In the United States, where no such standard currently exists, the payments industry is at odds over whether the country should adopt a standard already implemented elsewhere, even if it is a modified version, or develop a standard specific to the U.S.
At the heart of the push for an open-banking standard is the need to eliminate the practice of screen scraping, a process that allows the gathering of customers’ financial-transaction data from multiple sources and copying of data silos. In both instances, those data-gathering techniques make it difficult to control the data being gathered, says Chris McLellan, director of operations for the Data Collaboration Alliance, a Toronto-based non-profit that helps consumers and organizations control their information.
While screen scraping and data copying may have been acceptable practices when open banking was in its infancy, McLellan argues any open-banking standard should put the issue of data ownership front and center in discussions of how applications are designed. This, he says, will ensure protection by reducing the number of copies in existence.
“Data is the lifeblood of organizations, and to ensure data protection, open-banking apps need to be built differently,” McLellan says. “One of the most important ways we can accelerate major breakthroughs in the open-banking space is to embrace new data-management technologies, standards, and protocols that place data ownership at the forefront of digital design.”
Unfortunately, McLellan adds, that argument has “grown into a wall of friction between innovators and regulators.”
The flipside of McLellan’s position is that data protection in relation to open-banking apps is already being addressed through the development of a standard by the Financial Data Exchange.
“In the U.S., we have taken an industry-led approach to developing a technology standard through the Financial Data Exchange that addresses secure financial data access with explicit permission from the consumer,” Jess Turner, an executive vice president at Mastercard Inc., says by email. “Within FDX, the ecosystem has settled on a direct API approach with oAuth (tokenized) permissioning. The API model layers bank-level encrypted security protocols on top of speed and convenience.”
Despite the FDX standard, the Consumer Financial Protection Bureau, is also developing an open-banking standard, but has reportedly hit a speed bump over how to handle data protection and consumer privacy when it comes to Big Tech’s use of consumer data gathered through open-banking apps.
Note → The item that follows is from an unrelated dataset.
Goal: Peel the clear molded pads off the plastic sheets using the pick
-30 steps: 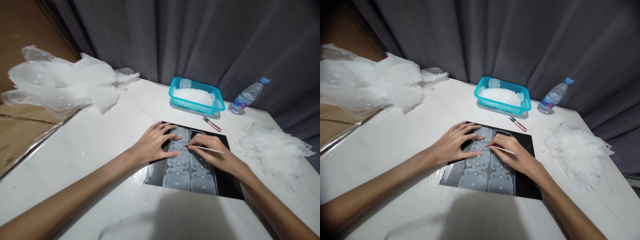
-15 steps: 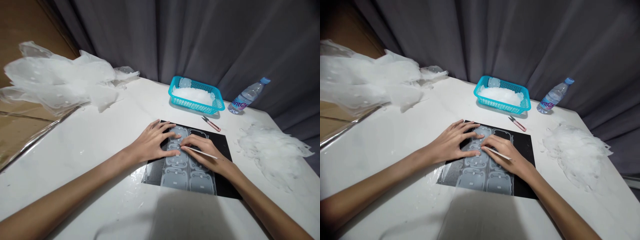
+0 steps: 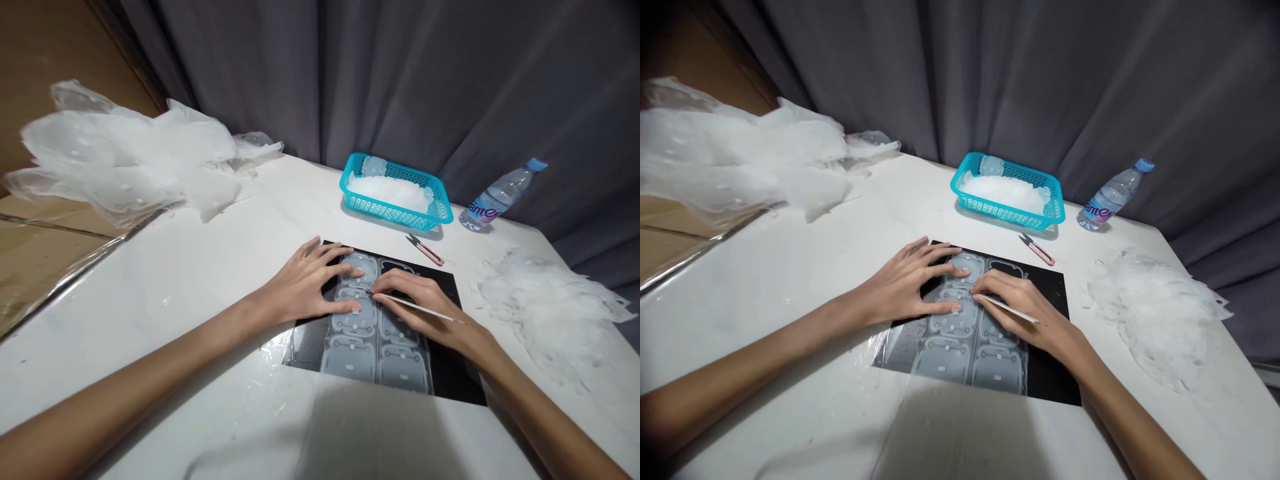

The concerns stem from criticisms of how Big Tech already handles consumer data.
“One need only look at the ongoing ‘Privacy Shield 2.0’ negotiations between the US and Europe to gather this is one of the key challenges of our time,” McLellan says. “It’s fair to say that this issue is particularly poignant when the initiative in question concerns the sharing and use of highly sensitive information such as financial transactions.”
One solution to the standards issue in the U.S. could rely on rulemaking in Section 1033 of the Dodd Frank Act, says Plaid Inc., a financial-services company that has built a data-transfer network that powers open banking. That section, among other things, lays out rules for debit networks.
“We’ve seen governments across the world embrace open finance and establish rules to protect consumers’ rights to their own financial data – from the UK and the EU, to Brazil, Singapore, and Australia, among others,” a Plaid spokesperson says. “Canada also recently moved forward with plans to establish an open-finance regime. Now the U.S. is at a critical juncture to take action.”